In a unique case of first impression the Freedom of Information Commission (“FOIC”) has ruled that a Freedom of Information Act (“FOIA”) complaint survives the death of the complainant. Lee Smith had filed a FOIA complaint against the Middletown Public Schools, alleging that the Board and the Superintendent had failed to provide a bullying investigation report. During the pendency of his complaint, Mr. Smith died and the respondent moved to dismiss the complaint.

Mr. Smith’s wife and executrix objected to the motion to dismiss. The FOIC rejected the respondent’s argument that Smith’s claim could not survive his death, as the FOIA claim did not add monetary value to his estate.  The FOIC noted that the executor had stepped forward to pursue the appeal and that the original complaint, even though it was only in the name of Mr. Smith, had referenced the efforts of both him and his wife to obtain the requested records.

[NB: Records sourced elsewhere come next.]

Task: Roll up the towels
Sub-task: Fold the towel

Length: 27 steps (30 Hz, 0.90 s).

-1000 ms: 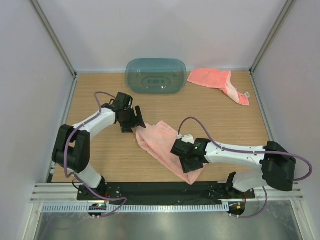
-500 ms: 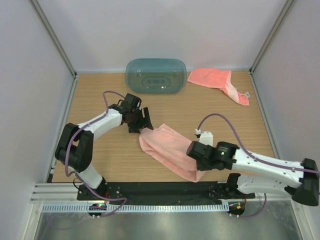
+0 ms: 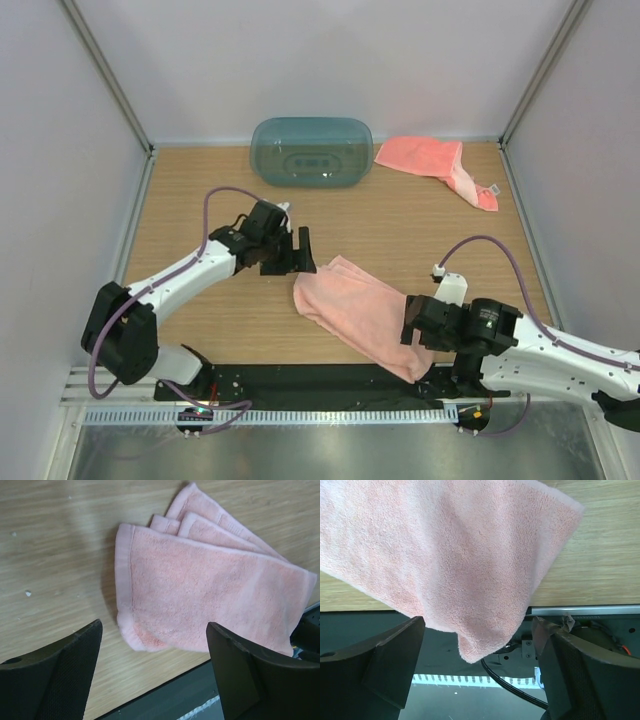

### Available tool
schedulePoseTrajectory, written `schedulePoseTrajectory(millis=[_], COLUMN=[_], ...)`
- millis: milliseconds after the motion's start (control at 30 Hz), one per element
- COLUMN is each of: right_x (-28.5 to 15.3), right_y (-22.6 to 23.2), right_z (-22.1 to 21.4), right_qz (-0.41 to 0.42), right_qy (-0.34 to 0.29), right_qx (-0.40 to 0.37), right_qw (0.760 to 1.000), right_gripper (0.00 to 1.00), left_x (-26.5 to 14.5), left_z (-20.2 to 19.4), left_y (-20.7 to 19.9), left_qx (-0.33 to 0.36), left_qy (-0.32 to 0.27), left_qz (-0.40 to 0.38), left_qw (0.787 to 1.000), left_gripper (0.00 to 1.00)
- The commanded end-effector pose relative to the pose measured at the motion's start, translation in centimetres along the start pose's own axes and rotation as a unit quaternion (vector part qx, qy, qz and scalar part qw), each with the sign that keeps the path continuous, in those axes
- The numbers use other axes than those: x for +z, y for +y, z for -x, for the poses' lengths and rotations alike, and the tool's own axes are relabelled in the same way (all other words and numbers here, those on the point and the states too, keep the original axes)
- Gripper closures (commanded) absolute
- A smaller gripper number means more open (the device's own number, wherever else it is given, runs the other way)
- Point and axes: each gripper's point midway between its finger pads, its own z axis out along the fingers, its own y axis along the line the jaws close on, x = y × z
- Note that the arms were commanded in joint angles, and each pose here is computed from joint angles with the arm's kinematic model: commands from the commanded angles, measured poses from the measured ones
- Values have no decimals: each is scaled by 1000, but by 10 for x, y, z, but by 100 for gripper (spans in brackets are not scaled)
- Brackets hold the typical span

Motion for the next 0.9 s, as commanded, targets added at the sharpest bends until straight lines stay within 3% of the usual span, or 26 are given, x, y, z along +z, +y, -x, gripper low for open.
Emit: schedulePoseTrajectory(millis=[0, 167, 367, 633, 700, 733, 867], right_x=[-14, -20, 13, 46, 54, 58, 71], right_y=[12, 26, 28, 11, 12, 9, 18], right_z=[24, 43, 31, 30, 25, 26, 25], right_qz=[31, 29, -41, -18, -13, -17, -1], right_qy=[-50, -79, -59, -13, 8, 13, 36], right_qx=[33, 31, 15, 98, 90, 98, 105], right_qw=[998, 996, 997, 995, 996, 995, 994], right_gripper=[4, 0, 0, 0, 0, 0, 0], left_x=[-8, 7, 57, 94, 99, 102, 104], left_z=[-14, -4, -13, -25, -34, -38, -53], left_y=[-1, -4, -16, -26, -33, -35, -45], left_qx=[-6, 14, 26, 55, 71, 76, 79], left_qy=[3, 6, 78, 126, 140, 147, 158], left_qz=[-17, -20, -23, -12, -23, -27, -53], left_qw=[1000, 1000, 996, 990, 987, 986, 983], left_gripper=[13, 9, 12, 18, 27, 45, 100])
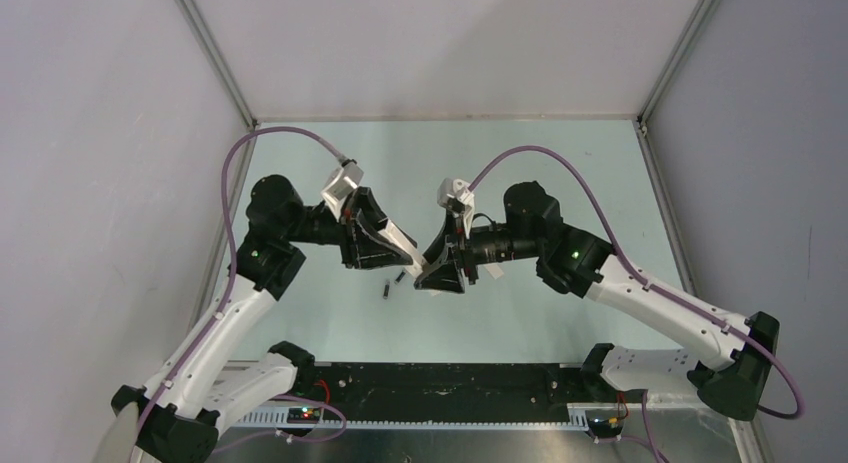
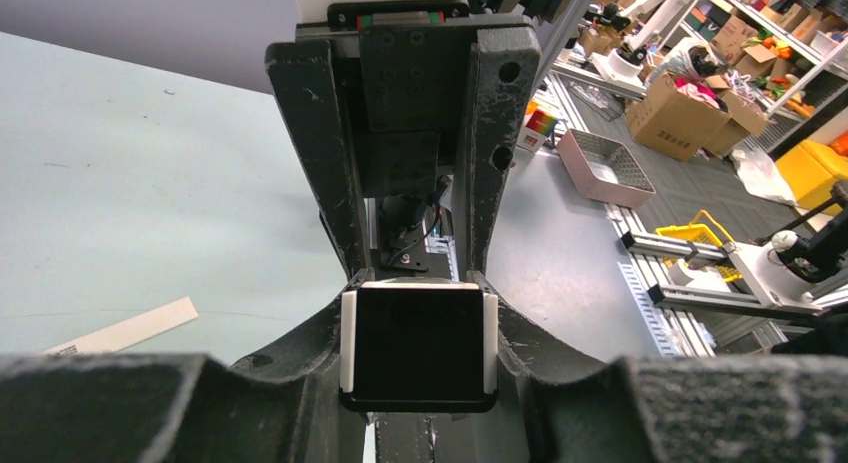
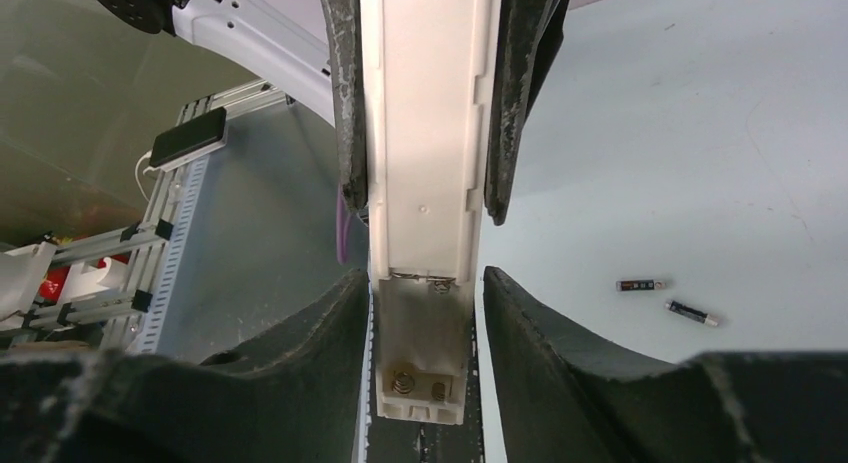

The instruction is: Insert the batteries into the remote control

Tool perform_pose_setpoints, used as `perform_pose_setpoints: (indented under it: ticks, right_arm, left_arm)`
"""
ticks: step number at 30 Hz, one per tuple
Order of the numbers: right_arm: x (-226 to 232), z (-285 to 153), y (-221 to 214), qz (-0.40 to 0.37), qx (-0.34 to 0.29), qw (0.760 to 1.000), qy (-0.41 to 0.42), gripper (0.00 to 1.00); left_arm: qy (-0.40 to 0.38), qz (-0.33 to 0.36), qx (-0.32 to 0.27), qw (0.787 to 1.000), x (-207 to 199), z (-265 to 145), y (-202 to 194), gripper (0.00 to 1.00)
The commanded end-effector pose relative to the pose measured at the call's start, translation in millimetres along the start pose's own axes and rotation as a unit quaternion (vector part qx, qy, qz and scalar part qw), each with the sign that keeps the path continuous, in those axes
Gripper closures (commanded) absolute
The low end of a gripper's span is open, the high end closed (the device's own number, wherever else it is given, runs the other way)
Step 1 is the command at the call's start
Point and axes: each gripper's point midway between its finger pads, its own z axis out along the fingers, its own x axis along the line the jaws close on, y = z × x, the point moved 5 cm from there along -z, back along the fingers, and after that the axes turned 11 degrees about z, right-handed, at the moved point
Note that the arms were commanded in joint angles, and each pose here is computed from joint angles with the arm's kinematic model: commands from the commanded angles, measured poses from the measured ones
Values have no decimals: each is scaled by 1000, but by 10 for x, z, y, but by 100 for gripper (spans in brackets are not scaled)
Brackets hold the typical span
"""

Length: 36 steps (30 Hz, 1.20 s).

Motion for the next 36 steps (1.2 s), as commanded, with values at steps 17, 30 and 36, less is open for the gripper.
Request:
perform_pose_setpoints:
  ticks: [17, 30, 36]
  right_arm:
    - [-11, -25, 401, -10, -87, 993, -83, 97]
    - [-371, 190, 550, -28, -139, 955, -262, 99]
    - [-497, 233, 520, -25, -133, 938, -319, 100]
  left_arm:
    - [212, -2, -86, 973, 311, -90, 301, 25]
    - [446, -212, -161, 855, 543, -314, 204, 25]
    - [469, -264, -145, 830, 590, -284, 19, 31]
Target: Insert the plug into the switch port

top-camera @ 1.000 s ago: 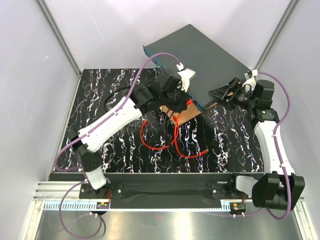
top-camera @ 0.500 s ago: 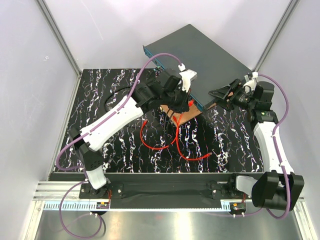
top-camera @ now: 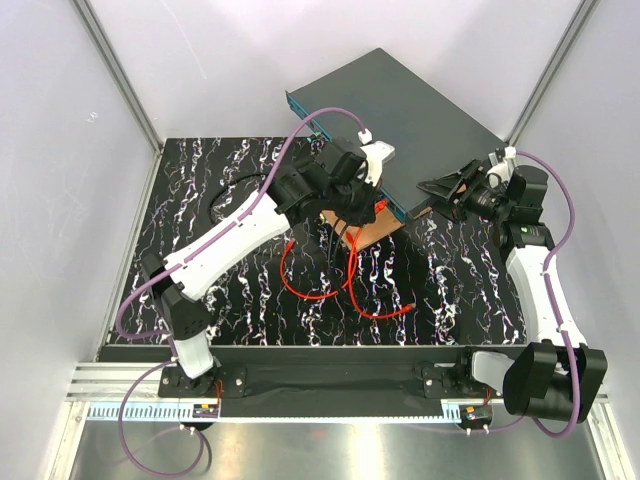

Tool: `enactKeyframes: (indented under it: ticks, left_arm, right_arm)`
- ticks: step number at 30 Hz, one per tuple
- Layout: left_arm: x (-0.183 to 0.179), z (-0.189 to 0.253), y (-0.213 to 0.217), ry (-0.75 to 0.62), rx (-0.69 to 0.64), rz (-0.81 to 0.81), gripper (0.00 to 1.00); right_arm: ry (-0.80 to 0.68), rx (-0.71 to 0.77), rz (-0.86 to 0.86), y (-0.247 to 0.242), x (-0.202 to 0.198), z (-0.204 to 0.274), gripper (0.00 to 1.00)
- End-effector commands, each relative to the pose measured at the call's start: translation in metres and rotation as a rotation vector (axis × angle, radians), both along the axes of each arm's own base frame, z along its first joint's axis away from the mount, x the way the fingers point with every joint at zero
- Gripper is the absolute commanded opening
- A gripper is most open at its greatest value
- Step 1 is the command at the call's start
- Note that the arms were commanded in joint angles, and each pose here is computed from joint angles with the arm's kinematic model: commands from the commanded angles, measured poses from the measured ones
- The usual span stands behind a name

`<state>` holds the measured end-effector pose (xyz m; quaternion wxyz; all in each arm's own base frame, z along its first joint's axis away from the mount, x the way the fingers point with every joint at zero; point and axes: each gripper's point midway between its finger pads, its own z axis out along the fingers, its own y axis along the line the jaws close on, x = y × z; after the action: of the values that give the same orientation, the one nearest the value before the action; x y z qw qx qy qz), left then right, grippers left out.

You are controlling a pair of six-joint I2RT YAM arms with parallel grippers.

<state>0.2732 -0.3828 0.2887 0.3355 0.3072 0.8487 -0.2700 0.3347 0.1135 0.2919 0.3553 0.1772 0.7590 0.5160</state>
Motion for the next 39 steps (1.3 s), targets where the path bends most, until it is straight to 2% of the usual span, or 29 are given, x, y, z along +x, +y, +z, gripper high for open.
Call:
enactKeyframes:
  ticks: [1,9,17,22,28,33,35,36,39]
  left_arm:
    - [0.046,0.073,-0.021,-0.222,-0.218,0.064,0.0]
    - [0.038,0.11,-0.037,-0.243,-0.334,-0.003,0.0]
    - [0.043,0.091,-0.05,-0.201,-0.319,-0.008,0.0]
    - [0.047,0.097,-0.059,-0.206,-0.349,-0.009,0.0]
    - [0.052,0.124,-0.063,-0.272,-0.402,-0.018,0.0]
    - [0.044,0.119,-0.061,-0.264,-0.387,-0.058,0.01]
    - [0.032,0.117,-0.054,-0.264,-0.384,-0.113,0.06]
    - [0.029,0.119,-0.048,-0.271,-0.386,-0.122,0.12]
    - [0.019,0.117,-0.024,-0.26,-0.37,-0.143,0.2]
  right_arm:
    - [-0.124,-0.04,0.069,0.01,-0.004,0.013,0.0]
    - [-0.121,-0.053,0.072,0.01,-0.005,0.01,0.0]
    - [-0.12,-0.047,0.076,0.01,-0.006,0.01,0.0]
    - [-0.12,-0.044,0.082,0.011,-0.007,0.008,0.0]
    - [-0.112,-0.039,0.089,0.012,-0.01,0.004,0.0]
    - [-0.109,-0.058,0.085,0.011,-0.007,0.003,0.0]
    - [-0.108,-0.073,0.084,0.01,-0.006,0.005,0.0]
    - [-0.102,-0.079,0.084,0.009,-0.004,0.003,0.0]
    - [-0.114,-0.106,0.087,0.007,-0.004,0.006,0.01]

Interestingly, despite the FOIC ruling that Smith’s claim survived his death, it rejected his appeal and found the requested bullying report to be exempt from disclosure pursuant to the Family Educational Rights and Privacy Act. Specifically, the FOIC noted that the complainant knew the identities of the other students discussed in the report and that there was no meaningful way for the district to redact the report so as to protect the confidentiality of the other students.